Imagine, caro leitor, a seguinte situação: você está na condição de paciente e, após exame perfunctório, o areópago decide que você seja mantido no ergástulo. O que você faria? Se não sabe, vai aqui uma recomendação: nesse caso, o melhor é ligar para o seu advogado e não para o seu médico. Afinal, a frase apenas quer dizer que o tribunal (areópago), depois de fazer um exame superficial (perfunctório) do seu Habeas Corpus (paciente é o nome que se dá ao beneficiário de um Habeas Corpus), decidiu manter você na cadeia (ergástulo). Aliás, Habeas Corpus é uma ação que serve para garantir a liberdade de locomoção. Confusões à parte, o exemplo serve para demonstrar a distância entre o Português-nosso-de-cada-dia e o dialeto utilizado por muitos operadores do Direito (magistrados, membros do Ministério Público e advogados), o chamado "juridiquês".
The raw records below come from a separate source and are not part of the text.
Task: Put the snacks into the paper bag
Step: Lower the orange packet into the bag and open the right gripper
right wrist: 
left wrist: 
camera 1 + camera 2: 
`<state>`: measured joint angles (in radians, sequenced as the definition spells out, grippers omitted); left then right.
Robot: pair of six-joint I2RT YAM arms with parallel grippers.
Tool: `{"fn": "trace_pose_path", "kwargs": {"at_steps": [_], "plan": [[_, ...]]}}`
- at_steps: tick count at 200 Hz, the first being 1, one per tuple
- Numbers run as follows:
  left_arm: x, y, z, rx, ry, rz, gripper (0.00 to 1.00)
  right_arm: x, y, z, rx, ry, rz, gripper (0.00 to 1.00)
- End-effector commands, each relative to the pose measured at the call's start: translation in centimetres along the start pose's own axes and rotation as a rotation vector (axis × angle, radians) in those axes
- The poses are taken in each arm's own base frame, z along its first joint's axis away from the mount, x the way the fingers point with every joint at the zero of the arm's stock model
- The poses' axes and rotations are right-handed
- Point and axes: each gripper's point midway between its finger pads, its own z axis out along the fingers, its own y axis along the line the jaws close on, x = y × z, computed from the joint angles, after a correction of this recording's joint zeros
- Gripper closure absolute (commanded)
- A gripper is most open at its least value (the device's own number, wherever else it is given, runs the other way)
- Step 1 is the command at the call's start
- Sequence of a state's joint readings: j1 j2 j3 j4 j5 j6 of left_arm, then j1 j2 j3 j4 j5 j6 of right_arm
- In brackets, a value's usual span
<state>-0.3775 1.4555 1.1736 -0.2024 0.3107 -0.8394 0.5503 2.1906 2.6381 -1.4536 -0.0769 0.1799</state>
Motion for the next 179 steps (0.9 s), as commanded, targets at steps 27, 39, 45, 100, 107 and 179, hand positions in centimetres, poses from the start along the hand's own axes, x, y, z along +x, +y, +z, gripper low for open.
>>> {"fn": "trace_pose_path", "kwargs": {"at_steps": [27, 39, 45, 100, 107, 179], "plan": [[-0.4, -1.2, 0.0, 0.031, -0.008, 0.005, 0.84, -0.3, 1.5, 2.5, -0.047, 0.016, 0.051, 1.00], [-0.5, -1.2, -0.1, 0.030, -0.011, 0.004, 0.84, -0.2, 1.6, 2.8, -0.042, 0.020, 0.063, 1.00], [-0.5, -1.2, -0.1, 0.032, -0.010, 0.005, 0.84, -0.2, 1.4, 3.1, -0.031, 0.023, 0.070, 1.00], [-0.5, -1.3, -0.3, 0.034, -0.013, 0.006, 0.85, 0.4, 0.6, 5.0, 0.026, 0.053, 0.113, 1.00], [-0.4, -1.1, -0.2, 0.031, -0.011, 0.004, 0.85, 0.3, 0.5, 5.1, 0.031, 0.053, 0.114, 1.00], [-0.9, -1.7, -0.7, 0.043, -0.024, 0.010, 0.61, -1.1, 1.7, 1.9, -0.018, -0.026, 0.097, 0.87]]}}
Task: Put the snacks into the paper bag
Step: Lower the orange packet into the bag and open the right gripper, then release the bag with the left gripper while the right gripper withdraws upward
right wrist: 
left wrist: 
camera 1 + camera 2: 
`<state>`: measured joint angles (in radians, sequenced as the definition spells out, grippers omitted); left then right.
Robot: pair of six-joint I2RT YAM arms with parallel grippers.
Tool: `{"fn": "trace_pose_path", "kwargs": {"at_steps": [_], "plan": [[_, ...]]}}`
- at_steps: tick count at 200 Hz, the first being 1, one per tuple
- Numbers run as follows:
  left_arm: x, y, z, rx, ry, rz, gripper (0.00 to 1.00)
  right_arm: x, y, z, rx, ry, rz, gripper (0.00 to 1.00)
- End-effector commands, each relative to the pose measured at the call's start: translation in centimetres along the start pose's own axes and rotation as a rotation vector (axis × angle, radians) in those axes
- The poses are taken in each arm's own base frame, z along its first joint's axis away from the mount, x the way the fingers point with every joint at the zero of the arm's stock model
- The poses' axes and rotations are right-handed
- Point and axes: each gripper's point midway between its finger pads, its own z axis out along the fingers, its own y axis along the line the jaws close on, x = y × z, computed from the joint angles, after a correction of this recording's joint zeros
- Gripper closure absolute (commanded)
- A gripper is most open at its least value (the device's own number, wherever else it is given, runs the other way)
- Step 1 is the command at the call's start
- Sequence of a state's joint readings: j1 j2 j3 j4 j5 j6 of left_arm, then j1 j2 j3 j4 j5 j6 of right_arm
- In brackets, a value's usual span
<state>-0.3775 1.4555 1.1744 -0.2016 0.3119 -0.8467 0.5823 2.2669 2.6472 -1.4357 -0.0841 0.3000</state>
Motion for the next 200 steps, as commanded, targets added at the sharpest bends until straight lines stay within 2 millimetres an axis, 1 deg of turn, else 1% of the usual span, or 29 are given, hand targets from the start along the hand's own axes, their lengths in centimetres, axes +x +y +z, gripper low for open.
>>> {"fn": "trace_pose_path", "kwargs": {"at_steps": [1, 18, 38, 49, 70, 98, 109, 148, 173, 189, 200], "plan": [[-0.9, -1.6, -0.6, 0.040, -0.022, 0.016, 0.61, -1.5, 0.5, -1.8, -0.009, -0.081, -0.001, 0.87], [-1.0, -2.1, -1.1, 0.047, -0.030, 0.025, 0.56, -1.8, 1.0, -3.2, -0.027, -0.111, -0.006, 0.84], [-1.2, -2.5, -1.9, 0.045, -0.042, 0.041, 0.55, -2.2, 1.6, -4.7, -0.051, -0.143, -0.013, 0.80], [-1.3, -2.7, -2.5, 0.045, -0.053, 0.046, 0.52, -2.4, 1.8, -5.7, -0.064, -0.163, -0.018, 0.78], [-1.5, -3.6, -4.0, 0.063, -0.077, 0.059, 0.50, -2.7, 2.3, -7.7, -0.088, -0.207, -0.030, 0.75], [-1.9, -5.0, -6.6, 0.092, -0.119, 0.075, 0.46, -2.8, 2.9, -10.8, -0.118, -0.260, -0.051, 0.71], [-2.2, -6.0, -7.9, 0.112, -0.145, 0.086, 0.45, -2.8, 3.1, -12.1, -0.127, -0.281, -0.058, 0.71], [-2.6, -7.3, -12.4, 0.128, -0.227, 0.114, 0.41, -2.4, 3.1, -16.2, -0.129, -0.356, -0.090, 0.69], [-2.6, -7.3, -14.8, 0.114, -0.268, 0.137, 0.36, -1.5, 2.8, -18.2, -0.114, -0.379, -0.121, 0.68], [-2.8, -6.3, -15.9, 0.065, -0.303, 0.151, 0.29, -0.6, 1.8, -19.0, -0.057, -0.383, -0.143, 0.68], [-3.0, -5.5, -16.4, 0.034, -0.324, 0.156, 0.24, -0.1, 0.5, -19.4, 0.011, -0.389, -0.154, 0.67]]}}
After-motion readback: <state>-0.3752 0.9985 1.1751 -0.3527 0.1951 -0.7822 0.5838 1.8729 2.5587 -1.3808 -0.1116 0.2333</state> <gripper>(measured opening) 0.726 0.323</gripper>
Se fosse apenas matéria-prima para debates entre juristas e brincadeiras entre leigos, o "juridiquês" não seria alvo de tantas críticas. Mas o problema é sua constante utilização em documentos de interesse da população comum, como leis, petições e decisões judiciais. E, assim, o dialeto jurídico passa a ser um obstáculo para o acesso de todos à Justiça. Algumas situações causadas pelo uso indiscriminado do "juridiquês" (e pela falta de sua compreensão) chegam a ser tragicômicas. O juiz Roberto Portugal Bacellar, diretor da Escola da Magistratura do Paraná (Emap), lembra-se de um caso em que um homem foi chamado a depor como testemunha e ficou desesperado com o mandado de intimação. "Ele pediu as contas do trabalho e estava fugindo com a família porque pensou que ia ser preso. Estava escrito no mandado que ele deveria depor nos autos de ação penal e que se não comparecesse seria conduzido mediante vara e seria obrigado a arcar com as despesas da diligência. Aí ele falou com o sogro, que era mais esclarecido do que ele, e o sogro recomendou: olha eu não entendo muito dessas coisas, mas se fosse você me mandava, porque parece sério".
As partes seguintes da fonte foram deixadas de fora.